Every 1st of August, the great native holiday, anniversary of the emancipation of the British West Indian slaves in 1834, the Negroes were joined by some Indians in their sports on the playground. The Indians did athletic stunts and sleight-of-hand tricks, such as unwinding yards of ribbon out of their mouths, cleverly making coins disappear and finding them in the pockets of the natives, and fire-eating.

Some of the Indians were regarded as great workers in magic. The Negroes believed that Indian magic was more powerful than their Obeah. Certain Indians had given up the laborious hoeing and digging of plantation work to practice the black art among the natives. And they were much more influential and prosperous than the Negro doctors of Obeah.

The two peoples did not mix in spite of the friendly contact. There were, however, rare instances of Indians who detached themselves from their people and became of the native community by marrying Negro women. But the Indian women remained more conservative. Malty remembered one striking exception of a beautiful Indian girl. She went to the Sunday-evening class that was conducted by the wife of the Scotch missionary. And she became a convert to Christianity and was married to the Negro schoolmaster.

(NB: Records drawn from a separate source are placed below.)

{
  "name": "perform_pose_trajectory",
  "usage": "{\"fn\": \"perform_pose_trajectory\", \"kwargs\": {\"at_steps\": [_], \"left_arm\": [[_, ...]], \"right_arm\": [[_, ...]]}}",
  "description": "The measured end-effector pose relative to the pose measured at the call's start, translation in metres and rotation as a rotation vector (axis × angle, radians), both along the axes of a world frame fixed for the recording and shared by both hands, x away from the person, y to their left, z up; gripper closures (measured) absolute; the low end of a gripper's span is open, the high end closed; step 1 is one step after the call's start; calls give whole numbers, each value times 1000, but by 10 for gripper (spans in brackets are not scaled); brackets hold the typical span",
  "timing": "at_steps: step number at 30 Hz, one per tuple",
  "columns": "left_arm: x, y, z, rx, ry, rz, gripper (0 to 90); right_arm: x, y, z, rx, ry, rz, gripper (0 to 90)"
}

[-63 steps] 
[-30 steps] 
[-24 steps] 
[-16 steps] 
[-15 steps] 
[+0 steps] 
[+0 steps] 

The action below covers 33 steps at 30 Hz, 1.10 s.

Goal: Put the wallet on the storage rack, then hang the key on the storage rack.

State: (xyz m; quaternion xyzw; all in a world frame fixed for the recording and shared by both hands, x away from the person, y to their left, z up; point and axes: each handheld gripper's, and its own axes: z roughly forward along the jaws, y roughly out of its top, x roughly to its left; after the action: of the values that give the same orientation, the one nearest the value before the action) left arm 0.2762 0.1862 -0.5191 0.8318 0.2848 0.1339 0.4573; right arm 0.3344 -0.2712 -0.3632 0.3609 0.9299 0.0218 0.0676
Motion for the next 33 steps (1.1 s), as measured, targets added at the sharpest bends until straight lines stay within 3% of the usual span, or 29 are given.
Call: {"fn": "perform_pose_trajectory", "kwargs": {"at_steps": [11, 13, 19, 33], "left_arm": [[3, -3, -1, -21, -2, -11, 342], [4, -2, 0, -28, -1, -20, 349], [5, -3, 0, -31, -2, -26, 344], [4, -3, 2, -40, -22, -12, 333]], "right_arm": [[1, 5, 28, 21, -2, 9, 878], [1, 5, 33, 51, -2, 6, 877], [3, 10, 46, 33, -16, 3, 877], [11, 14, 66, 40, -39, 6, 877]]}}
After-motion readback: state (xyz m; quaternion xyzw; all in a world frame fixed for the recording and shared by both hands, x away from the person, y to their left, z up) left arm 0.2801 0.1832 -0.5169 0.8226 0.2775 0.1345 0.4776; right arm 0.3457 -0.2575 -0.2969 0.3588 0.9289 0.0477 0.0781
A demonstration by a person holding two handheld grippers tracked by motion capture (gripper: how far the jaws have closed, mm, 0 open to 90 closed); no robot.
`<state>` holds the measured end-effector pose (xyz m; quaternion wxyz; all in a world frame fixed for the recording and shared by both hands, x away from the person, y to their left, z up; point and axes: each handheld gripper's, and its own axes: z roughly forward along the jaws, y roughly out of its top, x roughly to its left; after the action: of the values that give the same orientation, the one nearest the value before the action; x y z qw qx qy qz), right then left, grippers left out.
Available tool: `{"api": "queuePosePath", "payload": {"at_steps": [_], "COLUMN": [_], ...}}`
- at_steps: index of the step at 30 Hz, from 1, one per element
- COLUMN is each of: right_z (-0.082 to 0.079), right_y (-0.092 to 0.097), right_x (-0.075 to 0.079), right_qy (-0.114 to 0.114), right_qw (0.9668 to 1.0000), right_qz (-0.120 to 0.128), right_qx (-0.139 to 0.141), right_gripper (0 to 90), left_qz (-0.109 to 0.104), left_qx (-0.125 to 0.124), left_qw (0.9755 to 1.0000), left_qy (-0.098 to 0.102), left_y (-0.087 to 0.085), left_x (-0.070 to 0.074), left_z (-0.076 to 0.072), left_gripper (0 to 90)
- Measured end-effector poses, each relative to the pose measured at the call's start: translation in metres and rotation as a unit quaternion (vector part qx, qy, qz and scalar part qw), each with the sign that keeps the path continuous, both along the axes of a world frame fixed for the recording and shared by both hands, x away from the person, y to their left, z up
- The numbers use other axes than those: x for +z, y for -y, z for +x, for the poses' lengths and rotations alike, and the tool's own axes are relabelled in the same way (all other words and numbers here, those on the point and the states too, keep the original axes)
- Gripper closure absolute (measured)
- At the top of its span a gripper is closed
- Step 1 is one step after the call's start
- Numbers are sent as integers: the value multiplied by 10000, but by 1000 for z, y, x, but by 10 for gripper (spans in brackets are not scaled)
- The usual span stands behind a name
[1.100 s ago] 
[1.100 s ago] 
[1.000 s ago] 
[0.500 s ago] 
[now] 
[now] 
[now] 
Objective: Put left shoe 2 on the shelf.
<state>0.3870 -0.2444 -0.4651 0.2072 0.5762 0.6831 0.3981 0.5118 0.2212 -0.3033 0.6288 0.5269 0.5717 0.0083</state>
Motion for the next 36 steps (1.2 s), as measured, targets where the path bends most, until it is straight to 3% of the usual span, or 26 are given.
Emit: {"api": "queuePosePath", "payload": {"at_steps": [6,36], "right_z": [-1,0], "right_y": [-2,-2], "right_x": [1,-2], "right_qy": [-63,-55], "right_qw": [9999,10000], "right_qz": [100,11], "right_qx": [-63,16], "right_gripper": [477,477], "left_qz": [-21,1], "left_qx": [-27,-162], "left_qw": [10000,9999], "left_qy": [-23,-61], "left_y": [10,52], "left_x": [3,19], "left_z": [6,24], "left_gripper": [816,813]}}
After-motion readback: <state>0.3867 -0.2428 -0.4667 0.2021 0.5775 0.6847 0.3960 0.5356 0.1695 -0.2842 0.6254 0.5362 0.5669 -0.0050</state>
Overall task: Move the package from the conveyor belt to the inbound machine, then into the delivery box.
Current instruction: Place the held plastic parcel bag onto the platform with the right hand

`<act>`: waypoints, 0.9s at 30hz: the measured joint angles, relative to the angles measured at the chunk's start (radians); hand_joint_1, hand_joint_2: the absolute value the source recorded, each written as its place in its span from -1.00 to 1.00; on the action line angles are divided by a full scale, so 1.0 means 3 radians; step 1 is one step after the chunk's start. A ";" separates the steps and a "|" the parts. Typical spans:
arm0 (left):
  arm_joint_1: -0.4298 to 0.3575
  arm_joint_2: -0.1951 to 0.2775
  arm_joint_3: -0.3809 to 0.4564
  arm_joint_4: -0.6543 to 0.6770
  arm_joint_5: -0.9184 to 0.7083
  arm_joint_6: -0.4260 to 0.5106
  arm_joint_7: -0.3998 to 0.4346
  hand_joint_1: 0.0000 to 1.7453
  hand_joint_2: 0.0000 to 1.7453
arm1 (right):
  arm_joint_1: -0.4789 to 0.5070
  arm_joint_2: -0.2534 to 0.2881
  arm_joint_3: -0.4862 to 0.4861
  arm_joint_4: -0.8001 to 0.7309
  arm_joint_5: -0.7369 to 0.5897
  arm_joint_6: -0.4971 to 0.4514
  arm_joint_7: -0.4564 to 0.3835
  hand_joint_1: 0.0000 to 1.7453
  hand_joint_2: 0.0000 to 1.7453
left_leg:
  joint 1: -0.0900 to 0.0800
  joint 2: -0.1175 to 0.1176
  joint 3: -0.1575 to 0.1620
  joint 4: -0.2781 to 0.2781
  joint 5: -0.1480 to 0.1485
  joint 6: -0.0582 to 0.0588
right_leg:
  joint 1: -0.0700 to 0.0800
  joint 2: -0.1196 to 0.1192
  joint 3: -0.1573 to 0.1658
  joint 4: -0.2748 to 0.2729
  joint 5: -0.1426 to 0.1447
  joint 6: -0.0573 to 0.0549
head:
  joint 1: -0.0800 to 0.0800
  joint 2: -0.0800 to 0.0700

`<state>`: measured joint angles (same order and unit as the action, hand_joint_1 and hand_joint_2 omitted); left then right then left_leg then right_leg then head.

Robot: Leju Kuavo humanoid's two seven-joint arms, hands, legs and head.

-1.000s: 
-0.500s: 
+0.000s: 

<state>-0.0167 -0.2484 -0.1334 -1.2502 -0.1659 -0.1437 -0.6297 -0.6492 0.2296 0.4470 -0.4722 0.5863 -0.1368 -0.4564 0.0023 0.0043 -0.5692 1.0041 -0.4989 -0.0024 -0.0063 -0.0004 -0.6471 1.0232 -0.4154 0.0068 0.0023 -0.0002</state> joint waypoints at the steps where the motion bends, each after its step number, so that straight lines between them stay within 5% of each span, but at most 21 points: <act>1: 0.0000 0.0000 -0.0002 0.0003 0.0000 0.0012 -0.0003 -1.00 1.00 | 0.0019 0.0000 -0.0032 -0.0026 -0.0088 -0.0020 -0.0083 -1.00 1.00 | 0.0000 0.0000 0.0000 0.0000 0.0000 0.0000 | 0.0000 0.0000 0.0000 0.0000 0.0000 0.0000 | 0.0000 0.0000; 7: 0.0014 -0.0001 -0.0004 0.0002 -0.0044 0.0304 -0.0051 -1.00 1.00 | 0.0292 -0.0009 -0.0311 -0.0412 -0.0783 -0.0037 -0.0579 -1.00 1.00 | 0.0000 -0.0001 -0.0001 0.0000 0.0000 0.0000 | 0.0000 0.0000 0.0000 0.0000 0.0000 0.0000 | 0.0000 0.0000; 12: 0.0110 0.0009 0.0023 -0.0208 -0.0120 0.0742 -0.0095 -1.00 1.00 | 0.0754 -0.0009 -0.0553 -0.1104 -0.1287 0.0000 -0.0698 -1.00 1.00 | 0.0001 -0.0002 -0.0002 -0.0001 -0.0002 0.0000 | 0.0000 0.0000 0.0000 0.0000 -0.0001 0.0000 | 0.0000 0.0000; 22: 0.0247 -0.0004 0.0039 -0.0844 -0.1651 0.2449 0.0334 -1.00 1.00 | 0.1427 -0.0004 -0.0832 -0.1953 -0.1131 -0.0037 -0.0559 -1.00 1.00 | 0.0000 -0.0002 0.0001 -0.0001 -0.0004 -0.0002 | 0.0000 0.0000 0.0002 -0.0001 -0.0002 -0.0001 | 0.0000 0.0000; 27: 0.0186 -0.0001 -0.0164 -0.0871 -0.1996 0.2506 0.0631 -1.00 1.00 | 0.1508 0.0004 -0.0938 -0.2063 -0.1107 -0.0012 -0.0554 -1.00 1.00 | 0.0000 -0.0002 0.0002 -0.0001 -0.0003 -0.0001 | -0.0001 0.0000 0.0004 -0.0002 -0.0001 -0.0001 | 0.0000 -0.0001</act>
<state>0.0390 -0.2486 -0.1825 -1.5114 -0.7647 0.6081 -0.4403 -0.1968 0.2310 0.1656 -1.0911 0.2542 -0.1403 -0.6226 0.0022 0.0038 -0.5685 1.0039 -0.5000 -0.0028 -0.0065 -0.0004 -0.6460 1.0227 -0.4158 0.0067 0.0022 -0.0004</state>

He also remembered a little Indian girl who was for some time in his class at grade school. Her skin was velvet, smooth and dark like mahogany. She was the cleverest child in the class, but always silent, unsmiling, and mysterious. He had never forgotten her.


Malty’s boyhood memories undoubtedly played a part in his conduct toward Latnah. He could not think of her as he did about the women of the Ditch. He felt as if he had long lost sight of his exotic, almost forgotten schoolmate, to find her become a woman on the cosmopolitan shore of Marseilles.

After her encounter with the peddling woman, Latnah attached herself more closely to the beach boys. Maybe (not being a woman of the Ditch, with a tout to fight for her) she felt insecure and wanted to belong to a group or maybe it was just her woman’s instinct to be under the protection of man. She was accepted. With their wide experience and passive philosophy of life, beach boys are adepts at meeting, understanding, and accepting everything.

Latnah was following precisely the same line of living as they. She came as a pal. She was made one of them. Whatever personal art she might use as a woman to increase her chances was her own affair.